I pressed the button. The alarm sounded, faintly. And then I waited. After only a moment, the young woman from the printing station waved me over. She knew where the sound was coming from, who had my phone.
The culprit was: the very irate woman from the loans and circulation desk. She had held onto it as it had been ringing, but didn’t know that the sound was an alarm until the printing clerk told her so. I approached the loans desk and explained the situation.
“Ach, this phone has been so much trouble.”
“Right, but can I have it back?”
“Ach. What colour is it?”
Seriously? I’ve got the whole floor looking for the alarm-sounding phone, and you’re not sure it’s mine?
“It has a pink case.”
“Pink or red?”
“Pinkish-red.” This clearly wasn’t enough. She stared at me as though I had asked her to empty the vault. I added more detail: “It’s a Huawei Ascend P1. There is a P on the back of the case.”
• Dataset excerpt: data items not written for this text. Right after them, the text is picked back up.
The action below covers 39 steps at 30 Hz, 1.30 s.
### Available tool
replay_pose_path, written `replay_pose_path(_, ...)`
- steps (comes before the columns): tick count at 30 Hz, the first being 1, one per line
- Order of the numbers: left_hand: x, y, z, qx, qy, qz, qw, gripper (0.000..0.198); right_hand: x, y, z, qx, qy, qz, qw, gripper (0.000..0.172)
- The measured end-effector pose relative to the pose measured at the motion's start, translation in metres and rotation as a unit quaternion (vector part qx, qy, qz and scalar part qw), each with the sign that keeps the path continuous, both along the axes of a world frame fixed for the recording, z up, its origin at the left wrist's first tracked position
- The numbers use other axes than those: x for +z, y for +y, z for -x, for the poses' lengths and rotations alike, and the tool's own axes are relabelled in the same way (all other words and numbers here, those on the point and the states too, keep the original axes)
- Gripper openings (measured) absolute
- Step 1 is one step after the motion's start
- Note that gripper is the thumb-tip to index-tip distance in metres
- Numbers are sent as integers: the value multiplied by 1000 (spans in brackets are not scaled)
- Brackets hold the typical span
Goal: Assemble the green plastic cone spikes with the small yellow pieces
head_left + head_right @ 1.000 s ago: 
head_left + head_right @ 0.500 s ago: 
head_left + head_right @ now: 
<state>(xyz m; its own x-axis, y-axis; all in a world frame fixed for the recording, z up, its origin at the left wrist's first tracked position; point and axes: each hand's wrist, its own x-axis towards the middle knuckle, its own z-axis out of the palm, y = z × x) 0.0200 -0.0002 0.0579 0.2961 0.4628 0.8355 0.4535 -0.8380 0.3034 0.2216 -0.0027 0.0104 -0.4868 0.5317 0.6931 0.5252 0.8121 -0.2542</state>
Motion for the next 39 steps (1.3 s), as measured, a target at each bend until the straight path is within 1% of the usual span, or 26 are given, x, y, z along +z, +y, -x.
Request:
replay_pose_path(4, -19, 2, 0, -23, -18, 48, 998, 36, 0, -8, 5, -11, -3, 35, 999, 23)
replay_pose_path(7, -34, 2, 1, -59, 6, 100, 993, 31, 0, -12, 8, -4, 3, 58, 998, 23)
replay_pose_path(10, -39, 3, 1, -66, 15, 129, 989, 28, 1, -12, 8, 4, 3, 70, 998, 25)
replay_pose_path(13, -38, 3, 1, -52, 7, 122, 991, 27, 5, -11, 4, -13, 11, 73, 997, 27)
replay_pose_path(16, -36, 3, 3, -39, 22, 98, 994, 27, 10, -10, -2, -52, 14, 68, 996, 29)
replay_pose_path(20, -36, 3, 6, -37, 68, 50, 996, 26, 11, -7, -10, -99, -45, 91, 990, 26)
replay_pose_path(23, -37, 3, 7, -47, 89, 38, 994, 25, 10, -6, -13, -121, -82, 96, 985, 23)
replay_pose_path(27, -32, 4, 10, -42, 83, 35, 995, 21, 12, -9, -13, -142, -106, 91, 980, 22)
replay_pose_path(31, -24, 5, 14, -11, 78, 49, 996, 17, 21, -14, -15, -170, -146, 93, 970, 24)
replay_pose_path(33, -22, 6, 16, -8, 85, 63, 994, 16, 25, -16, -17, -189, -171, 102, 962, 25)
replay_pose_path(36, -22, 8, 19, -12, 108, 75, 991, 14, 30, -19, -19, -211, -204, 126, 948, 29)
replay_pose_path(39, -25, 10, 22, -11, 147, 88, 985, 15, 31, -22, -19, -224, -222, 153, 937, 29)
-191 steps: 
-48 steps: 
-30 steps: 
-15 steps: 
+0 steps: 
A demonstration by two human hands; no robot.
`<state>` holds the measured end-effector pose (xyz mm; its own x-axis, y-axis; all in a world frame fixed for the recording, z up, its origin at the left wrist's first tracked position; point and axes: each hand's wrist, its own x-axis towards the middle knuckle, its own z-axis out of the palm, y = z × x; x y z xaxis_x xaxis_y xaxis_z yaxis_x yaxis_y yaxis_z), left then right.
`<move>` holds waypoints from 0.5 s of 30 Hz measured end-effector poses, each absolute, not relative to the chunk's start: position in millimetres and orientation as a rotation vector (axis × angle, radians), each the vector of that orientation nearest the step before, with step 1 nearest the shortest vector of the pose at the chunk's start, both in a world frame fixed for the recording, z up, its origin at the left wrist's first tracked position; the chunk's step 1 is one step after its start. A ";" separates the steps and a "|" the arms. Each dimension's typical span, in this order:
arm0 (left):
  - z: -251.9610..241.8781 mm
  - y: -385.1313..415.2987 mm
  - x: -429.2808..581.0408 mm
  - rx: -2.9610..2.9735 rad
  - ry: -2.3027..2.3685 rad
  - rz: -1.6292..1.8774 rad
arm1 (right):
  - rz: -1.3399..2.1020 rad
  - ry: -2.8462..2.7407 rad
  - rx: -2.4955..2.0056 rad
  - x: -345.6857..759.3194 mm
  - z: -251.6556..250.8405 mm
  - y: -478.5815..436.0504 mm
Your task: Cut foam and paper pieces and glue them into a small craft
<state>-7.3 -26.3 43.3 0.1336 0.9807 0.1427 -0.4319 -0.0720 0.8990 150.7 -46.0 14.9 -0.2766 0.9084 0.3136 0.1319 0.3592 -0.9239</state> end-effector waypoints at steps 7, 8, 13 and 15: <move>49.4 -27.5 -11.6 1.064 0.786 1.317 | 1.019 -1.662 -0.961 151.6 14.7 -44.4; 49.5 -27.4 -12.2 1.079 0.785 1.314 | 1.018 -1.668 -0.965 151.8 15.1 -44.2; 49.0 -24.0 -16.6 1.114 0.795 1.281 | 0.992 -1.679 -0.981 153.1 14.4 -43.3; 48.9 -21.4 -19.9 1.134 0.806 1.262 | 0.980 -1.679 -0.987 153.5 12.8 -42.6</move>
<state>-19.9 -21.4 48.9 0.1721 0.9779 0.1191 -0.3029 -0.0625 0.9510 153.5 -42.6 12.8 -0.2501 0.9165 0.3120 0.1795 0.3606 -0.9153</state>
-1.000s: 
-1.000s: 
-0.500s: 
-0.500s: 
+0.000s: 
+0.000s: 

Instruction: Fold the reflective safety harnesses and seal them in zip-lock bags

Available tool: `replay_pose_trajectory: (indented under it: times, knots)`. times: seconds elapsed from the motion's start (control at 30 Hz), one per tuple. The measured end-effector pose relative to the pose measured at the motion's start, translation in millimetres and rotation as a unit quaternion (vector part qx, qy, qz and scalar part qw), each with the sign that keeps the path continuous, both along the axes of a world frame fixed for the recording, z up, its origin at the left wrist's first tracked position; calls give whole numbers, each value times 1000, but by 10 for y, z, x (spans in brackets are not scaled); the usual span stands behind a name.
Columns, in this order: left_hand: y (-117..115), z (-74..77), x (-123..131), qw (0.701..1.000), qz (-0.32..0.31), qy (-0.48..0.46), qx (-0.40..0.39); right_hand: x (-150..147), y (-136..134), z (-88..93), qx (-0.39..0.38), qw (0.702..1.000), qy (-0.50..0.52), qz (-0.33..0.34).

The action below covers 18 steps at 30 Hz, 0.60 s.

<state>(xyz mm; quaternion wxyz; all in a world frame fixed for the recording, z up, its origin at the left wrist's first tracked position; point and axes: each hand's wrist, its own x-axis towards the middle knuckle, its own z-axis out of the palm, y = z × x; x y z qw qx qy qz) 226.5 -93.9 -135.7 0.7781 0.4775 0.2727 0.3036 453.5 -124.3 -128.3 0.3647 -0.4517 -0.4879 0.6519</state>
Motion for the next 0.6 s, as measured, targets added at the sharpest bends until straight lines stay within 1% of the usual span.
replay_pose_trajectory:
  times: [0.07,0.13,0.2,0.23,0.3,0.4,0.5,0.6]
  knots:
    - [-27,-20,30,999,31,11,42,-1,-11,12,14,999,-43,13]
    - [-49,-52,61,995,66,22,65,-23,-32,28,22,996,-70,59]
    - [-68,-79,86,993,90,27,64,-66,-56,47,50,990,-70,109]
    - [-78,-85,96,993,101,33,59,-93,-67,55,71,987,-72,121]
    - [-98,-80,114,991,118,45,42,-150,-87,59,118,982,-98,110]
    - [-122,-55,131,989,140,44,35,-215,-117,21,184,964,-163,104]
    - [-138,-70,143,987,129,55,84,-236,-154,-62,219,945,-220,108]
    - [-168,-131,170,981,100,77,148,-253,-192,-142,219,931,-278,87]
She pulled the phone out from a cubbie behind her desk, and held it for a moment before returning it. She said, “This phone has been nothing but trouble! I’ve had it here for hours! I was just about to send it to Lost and Found!”
Hours indeed. I had lost the phone not one hour before the loan lady returned it. And why did she have it in the first place? As I walked out of Robarts, phone in hand, my gratitude towards the people who had helped was overshadowed by the incompetence of those who had inadvertently hindered me. The man at the information desk told me explicitly that no phones had been turned in, but that was untrue. The phone was stashed at the loan and circulation desk, even though it should have been with information, and information should have been informed.
At the end of it all, my heart was pounding and my faith in this school was at an all-time low.